» **Task description**: Down to the last line, copy the records below without any change.

» **Source records**:
# # # # # # #
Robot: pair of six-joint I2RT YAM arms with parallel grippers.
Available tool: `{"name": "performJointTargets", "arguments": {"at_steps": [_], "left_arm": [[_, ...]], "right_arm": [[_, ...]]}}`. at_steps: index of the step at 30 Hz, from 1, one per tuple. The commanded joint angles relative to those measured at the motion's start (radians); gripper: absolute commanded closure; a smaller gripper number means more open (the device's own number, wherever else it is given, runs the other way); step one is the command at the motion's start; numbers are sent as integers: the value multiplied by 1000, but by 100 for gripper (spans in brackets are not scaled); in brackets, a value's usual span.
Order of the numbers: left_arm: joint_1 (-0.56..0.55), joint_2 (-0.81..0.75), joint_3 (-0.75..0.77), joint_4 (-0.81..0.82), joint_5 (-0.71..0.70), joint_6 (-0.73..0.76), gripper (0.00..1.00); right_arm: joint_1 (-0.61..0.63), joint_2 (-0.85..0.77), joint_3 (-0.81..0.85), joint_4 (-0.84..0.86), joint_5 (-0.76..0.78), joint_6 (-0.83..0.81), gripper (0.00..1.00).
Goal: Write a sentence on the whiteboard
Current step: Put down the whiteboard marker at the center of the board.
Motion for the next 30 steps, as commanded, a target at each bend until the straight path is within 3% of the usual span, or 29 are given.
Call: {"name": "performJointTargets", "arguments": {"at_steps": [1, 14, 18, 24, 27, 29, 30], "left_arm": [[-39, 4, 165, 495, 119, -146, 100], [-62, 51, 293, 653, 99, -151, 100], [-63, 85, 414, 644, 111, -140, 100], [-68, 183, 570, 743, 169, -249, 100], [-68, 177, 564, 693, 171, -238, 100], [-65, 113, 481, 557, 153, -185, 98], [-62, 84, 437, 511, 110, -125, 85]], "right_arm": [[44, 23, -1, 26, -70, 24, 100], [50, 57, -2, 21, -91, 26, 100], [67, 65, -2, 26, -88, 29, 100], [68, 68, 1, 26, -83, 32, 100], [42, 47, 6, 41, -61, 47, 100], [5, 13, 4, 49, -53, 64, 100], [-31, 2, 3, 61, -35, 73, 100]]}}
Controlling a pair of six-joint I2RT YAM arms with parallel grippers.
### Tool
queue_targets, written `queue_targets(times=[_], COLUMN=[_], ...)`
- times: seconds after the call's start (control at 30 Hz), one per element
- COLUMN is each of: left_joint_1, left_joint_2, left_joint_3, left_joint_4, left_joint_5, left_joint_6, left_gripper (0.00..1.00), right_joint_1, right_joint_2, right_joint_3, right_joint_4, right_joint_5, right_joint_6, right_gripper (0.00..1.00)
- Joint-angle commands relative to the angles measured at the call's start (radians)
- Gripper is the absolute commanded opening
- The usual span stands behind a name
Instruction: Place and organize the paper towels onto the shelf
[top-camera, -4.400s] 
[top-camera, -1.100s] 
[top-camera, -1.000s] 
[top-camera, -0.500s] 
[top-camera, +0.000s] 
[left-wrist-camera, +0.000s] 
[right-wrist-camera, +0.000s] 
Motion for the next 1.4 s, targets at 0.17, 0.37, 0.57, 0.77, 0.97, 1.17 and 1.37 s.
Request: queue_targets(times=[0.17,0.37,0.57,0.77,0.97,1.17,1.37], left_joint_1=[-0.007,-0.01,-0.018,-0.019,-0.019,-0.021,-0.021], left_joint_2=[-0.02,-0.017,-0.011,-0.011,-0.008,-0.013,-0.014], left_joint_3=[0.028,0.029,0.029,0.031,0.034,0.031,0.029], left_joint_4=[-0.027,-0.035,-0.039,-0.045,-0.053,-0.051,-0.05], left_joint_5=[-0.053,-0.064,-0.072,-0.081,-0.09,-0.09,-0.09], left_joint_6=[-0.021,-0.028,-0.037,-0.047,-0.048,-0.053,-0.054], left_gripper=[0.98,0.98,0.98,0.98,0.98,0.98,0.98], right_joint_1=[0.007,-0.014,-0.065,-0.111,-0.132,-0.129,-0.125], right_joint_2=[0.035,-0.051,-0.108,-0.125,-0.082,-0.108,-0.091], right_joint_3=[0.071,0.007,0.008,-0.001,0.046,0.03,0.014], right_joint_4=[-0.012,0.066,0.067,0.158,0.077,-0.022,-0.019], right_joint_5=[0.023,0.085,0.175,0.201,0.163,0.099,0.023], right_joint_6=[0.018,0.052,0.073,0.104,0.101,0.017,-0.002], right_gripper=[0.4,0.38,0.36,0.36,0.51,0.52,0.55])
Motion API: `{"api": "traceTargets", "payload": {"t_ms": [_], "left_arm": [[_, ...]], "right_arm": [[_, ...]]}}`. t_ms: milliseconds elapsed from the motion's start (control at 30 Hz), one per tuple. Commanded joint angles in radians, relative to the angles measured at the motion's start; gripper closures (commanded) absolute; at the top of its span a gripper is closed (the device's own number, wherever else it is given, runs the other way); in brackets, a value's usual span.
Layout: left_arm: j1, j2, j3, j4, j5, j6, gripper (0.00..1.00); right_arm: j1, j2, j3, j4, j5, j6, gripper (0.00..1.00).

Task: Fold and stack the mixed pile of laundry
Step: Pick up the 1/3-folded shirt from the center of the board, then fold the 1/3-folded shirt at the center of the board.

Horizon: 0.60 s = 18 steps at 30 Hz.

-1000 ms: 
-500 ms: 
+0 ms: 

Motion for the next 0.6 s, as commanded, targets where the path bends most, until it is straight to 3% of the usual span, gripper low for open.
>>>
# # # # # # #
» **Worked solution**:
Robot: pair of six-joint I2RT YAM arms with parallel grippers.
Available tool: `{"name": "performJointTargets", "arguments": {"at_steps": [_], "left_arm": [[_, ...]], "right_arm": [[_, ...]]}}`. at_steps: index of the step at 30 Hz, from 1, one per tuple. The commanded joint angles relative to those measured at the motion's start (radians); gripper: absolute commanded closure; a smaller gripper number means more open (the device's own number, wherever else it is given, runs the other way); step one is the command at the motion's start; numbers are sent as integers: the value multiplied by 1000, but by 100 for gripper (spans in brackets are not scaled); in brackets, a value's usual span.
Order of the numbers: left_arm: joint_1 (-0.56..0.55), joint_2 (-0.81..0.75), joint_3 (-0.75..0.77), joint_4 (-0.81..0.82), joint_5 (-0.71..0.70), joint_6 (-0.73..0.76), gripper (0.00..1.00); right_arm: joint_1 (-0.61..0.63), joint_2 (-0.85..0.77), joint_3 (-0.81..0.85), joint_4 (-0.84..0.86), joint_5 (-0.76..0.78), joint_6 (-0.83..0.81), gripper (0.00..1.00).
Goal: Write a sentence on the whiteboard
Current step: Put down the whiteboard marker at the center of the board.
Motion for the next 30 steps, as commanded, a target at each bend until the straight path is within 3% of the usual span, or 29 are given.
Call: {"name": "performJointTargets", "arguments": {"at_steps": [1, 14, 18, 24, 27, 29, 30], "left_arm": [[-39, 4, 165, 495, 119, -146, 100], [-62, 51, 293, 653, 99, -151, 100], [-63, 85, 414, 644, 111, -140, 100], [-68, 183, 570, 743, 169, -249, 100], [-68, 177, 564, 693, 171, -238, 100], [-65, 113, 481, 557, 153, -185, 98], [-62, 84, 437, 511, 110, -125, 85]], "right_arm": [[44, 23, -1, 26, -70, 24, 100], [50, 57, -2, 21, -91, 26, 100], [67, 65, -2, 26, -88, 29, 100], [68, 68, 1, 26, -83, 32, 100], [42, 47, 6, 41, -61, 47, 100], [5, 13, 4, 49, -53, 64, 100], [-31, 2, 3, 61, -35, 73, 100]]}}
Controlling a pair of six-joint I2RT YAM arms with parallel grippers.
### Tool
queue_targets, written `queue_targets(times=[_], COLUMN=[_], ...)`
- times: seconds after the call's start (control at 30 Hz), one per element
- COLUMN is each of: left_joint_1, left_joint_2, left_joint_3, left_joint_4, left_joint_5, left_joint_6, left_gripper (0.00..1.00), right_joint_1, right_joint_2, right_joint_3, right_joint_4, right_joint_5, right_joint_6, right_gripper (0.00..1.00)
- Joint-angle commands relative to the angles measured at the call's start (radians)
- Gripper is the absolute commanded opening
- The usual span stands behind a name
Instruction: Place and organize the paper towels onto the shelf
[top-camera, -4.400s] 
[top-camera, -1.100s] 
[top-camera, -1.000s] 
[top-camera, -0.500s] 
[top-camera, +0.000s] 
[left-wrist-camera, +0.000s] 
[right-wrist-camera, +0.000s] 
Motion for the next 1.4 s, targets at 0.17, 0.37, 0.57, 0.77, 0.97, 1.17 and 1.37 s.
Request: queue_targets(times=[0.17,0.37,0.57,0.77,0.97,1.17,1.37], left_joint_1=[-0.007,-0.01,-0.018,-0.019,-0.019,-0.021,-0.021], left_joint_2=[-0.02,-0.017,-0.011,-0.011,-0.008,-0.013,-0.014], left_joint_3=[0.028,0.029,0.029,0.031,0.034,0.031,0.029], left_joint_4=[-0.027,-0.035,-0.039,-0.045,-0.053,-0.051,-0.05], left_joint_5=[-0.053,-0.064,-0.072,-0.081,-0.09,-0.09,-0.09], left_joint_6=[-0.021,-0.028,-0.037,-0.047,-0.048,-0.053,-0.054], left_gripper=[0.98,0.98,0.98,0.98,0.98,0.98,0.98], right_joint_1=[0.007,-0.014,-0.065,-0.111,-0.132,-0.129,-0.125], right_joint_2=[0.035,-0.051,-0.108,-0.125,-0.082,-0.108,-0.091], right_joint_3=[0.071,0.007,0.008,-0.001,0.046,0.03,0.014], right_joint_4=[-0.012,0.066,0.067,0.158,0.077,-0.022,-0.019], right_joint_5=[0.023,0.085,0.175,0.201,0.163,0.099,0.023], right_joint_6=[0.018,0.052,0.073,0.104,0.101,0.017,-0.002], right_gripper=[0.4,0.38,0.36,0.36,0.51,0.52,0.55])
Motion API: `{"api": "traceTargets", "payload": {"t_ms": [_], "left_arm": [[_, ...]], "right_arm": [[_, ...]]}}`. t_ms: milliseconds elapsed from the motion's start (control at 30 Hz), one per tuple. Commanded joint angles in radians, relative to the angles measured at the motion's start; gripper closures (commanded) absolute; at the top of its span a gripper is closed (the device's own number, wherever else it is given, runs the other way); in brackets, a value's usual span.
Layout: left_arm: j1, j2, j3, j4, j5, j6, gripper (0.00..1.00); right_arm: j1, j2, j3, j4, j5, j6, gripper (0.00..1.00).

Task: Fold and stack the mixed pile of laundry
Step: Pick up the 1/3-folded shirt from the center of the board, then fold the 1/3-folded shirt at the center of the board.

Horizon: 0.60 s = 18 steps at 30 Hz.

-1000 ms: 
-500 ms: 
+0 ms: 

Motion for the next 0.6 s, as commanded, targets where the path bends most, until it is straight to 3% of the usual span, gripper low for open.
>>>

The required output has been supplied.